#### Exercise directions
Every entry is to be set down a second time, precisely as written.

[Extracted records]

---+---

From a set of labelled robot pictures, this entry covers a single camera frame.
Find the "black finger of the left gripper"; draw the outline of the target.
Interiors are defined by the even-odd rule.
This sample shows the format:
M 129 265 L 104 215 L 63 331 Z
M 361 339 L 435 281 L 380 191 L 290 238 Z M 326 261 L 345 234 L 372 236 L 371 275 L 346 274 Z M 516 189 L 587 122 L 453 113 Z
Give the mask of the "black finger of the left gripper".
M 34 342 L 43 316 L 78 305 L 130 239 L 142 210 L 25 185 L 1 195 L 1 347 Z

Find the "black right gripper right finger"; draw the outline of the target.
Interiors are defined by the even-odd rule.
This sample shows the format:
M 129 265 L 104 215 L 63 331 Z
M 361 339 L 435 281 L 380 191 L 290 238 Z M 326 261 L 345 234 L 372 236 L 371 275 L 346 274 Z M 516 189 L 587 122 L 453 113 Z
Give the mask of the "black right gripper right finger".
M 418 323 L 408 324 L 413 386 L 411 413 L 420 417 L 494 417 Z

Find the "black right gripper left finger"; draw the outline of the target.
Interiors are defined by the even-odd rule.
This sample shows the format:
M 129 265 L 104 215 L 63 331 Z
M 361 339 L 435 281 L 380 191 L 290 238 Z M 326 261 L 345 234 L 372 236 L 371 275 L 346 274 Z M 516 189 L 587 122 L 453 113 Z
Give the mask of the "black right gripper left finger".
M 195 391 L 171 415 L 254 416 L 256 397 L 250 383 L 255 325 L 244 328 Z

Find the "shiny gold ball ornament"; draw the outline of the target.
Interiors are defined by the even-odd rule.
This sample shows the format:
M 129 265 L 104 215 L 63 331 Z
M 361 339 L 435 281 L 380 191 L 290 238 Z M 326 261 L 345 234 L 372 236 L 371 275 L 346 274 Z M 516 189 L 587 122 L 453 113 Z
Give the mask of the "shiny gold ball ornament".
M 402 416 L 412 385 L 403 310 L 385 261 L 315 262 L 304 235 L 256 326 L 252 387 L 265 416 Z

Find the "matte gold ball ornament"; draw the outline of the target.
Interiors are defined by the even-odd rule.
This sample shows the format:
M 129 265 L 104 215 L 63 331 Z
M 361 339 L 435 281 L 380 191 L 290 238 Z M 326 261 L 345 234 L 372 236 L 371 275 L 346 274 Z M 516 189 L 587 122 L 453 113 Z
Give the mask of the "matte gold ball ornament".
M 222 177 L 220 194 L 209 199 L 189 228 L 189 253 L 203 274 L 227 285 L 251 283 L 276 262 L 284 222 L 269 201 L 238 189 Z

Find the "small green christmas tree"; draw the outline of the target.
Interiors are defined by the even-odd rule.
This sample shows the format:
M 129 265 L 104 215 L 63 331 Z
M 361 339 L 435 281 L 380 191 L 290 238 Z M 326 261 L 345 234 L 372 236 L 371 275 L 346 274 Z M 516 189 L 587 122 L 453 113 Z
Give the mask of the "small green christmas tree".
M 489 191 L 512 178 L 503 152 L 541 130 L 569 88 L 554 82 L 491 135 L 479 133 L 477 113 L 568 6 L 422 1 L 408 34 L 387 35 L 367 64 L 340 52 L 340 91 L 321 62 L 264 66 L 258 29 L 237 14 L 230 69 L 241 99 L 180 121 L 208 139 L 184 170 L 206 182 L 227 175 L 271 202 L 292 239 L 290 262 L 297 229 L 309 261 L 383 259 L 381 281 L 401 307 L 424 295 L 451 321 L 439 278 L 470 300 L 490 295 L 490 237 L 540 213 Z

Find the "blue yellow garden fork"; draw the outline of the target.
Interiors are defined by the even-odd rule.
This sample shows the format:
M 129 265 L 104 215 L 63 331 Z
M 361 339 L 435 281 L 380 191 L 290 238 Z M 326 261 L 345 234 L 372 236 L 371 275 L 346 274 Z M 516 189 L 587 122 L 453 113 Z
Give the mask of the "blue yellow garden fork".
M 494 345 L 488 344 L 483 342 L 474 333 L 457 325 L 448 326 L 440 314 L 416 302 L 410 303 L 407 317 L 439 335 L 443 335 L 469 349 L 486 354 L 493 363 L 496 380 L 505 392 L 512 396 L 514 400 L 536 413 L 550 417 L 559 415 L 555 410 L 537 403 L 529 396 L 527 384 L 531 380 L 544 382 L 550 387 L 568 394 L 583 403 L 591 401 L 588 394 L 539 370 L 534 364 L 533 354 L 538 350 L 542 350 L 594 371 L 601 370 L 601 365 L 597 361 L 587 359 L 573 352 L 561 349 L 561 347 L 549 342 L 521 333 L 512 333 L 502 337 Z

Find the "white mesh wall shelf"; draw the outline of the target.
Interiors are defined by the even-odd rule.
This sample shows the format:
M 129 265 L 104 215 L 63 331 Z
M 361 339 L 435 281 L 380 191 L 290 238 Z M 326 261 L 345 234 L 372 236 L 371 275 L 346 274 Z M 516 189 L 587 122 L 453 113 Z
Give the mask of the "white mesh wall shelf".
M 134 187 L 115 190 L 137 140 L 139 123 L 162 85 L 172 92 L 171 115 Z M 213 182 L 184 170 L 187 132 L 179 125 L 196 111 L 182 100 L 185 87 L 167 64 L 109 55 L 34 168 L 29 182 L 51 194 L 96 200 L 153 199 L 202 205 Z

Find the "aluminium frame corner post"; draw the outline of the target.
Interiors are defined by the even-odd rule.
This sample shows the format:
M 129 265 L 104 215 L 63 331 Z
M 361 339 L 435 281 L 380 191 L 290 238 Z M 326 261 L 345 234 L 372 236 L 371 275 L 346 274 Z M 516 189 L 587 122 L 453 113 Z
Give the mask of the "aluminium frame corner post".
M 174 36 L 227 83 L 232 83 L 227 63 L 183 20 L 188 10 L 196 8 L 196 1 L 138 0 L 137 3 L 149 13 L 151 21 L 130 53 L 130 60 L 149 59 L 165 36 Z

---+---

#### Problem solution
From a set of labelled robot pictures, this entry covers a single camera frame.
Find the "black finger of the left gripper"; draw the outline of the target.
Interiors are defined by the even-odd rule.
This sample shows the format:
M 129 265 L 104 215 L 63 331 Z
M 361 339 L 435 281 L 380 191 L 290 238 Z M 326 261 L 345 234 L 372 236 L 371 275 L 346 274 Z M 516 189 L 587 122 L 453 113 Z
Give the mask of the "black finger of the left gripper".
M 34 342 L 43 316 L 78 305 L 130 239 L 142 210 L 25 185 L 1 195 L 1 347 Z

Find the "black right gripper right finger"; draw the outline of the target.
Interiors are defined by the even-odd rule.
This sample shows the format:
M 129 265 L 104 215 L 63 331 Z
M 361 339 L 435 281 L 380 191 L 290 238 Z M 326 261 L 345 234 L 372 236 L 371 275 L 346 274 Z M 516 189 L 587 122 L 453 113 Z
Give the mask of the "black right gripper right finger".
M 418 323 L 408 324 L 413 386 L 411 413 L 420 417 L 494 417 Z

Find the "black right gripper left finger"; draw the outline of the target.
Interiors are defined by the even-odd rule.
This sample shows the format:
M 129 265 L 104 215 L 63 331 Z
M 361 339 L 435 281 L 380 191 L 290 238 Z M 326 261 L 345 234 L 372 236 L 371 275 L 346 274 Z M 516 189 L 587 122 L 453 113 Z
Give the mask of the "black right gripper left finger".
M 195 391 L 171 415 L 254 416 L 256 397 L 250 383 L 255 325 L 244 328 Z

Find the "shiny gold ball ornament"; draw the outline of the target.
Interiors are defined by the even-odd rule.
This sample shows the format:
M 129 265 L 104 215 L 63 331 Z
M 361 339 L 435 281 L 380 191 L 290 238 Z M 326 261 L 345 234 L 372 236 L 371 275 L 346 274 Z M 516 189 L 587 122 L 453 113 Z
Give the mask of the "shiny gold ball ornament".
M 402 416 L 412 385 L 403 310 L 385 261 L 315 262 L 304 235 L 256 326 L 252 387 L 265 416 Z

Find the "matte gold ball ornament"; draw the outline of the target.
Interiors are defined by the even-odd rule.
This sample shows the format:
M 129 265 L 104 215 L 63 331 Z
M 361 339 L 435 281 L 380 191 L 290 238 Z M 326 261 L 345 234 L 372 236 L 371 275 L 346 274 Z M 516 189 L 587 122 L 453 113 Z
Give the mask of the "matte gold ball ornament".
M 222 177 L 220 194 L 209 199 L 189 228 L 189 253 L 203 274 L 227 285 L 251 283 L 276 262 L 284 222 L 269 201 L 238 189 Z

Find the "small green christmas tree"; draw the outline of the target.
Interiors are defined by the even-odd rule.
This sample shows the format:
M 129 265 L 104 215 L 63 331 Z
M 361 339 L 435 281 L 380 191 L 290 238 Z M 326 261 L 345 234 L 372 236 L 371 275 L 346 274 Z M 516 189 L 587 122 L 453 113 Z
Give the mask of the "small green christmas tree".
M 489 191 L 512 178 L 503 152 L 541 130 L 569 88 L 554 82 L 491 135 L 479 133 L 477 113 L 568 6 L 422 1 L 408 34 L 387 35 L 367 64 L 340 52 L 340 91 L 321 62 L 264 66 L 258 29 L 237 14 L 230 69 L 241 99 L 180 121 L 208 139 L 184 170 L 206 182 L 227 175 L 271 202 L 292 239 L 290 262 L 297 229 L 309 261 L 383 259 L 381 281 L 401 307 L 424 295 L 451 321 L 439 278 L 470 300 L 490 295 L 490 237 L 540 213 Z

Find the "blue yellow garden fork"; draw the outline of the target.
Interiors are defined by the even-odd rule.
This sample shows the format:
M 129 265 L 104 215 L 63 331 Z
M 361 339 L 435 281 L 380 191 L 290 238 Z M 326 261 L 345 234 L 372 236 L 371 275 L 346 274 Z M 516 189 L 587 122 L 453 113 Z
Give the mask of the "blue yellow garden fork".
M 494 345 L 488 344 L 483 342 L 474 333 L 457 325 L 448 326 L 440 314 L 416 302 L 410 303 L 407 317 L 439 335 L 443 335 L 469 349 L 486 354 L 493 363 L 496 380 L 505 392 L 512 396 L 514 400 L 536 413 L 550 417 L 559 415 L 555 410 L 537 403 L 529 396 L 527 384 L 531 380 L 544 382 L 550 387 L 568 394 L 583 403 L 591 401 L 588 394 L 539 370 L 534 364 L 533 354 L 538 350 L 542 350 L 594 371 L 601 370 L 601 365 L 597 361 L 587 359 L 573 352 L 561 349 L 561 347 L 549 342 L 521 333 L 512 333 L 502 337 Z

Find the "white mesh wall shelf"; draw the outline of the target.
Interiors are defined by the even-odd rule.
This sample shows the format:
M 129 265 L 104 215 L 63 331 Z
M 361 339 L 435 281 L 380 191 L 290 238 Z M 326 261 L 345 234 L 372 236 L 371 275 L 346 274 Z M 516 189 L 587 122 L 453 113 Z
Give the mask of the "white mesh wall shelf".
M 134 187 L 115 190 L 137 140 L 139 123 L 162 85 L 172 92 L 171 115 Z M 213 182 L 184 170 L 187 132 L 179 125 L 196 111 L 182 100 L 185 87 L 167 64 L 109 55 L 34 168 L 29 182 L 51 194 L 96 200 L 153 199 L 202 205 Z

Find the "aluminium frame corner post"; draw the outline of the target.
Interiors are defined by the even-odd rule.
This sample shows the format:
M 129 265 L 104 215 L 63 331 Z
M 361 339 L 435 281 L 380 191 L 290 238 Z M 326 261 L 345 234 L 372 236 L 371 275 L 346 274 Z M 516 189 L 587 122 L 453 113 Z
Give the mask of the "aluminium frame corner post".
M 174 36 L 227 83 L 232 83 L 227 63 L 183 20 L 188 10 L 196 8 L 196 1 L 138 0 L 137 3 L 149 13 L 151 21 L 130 53 L 130 60 L 149 59 L 165 36 Z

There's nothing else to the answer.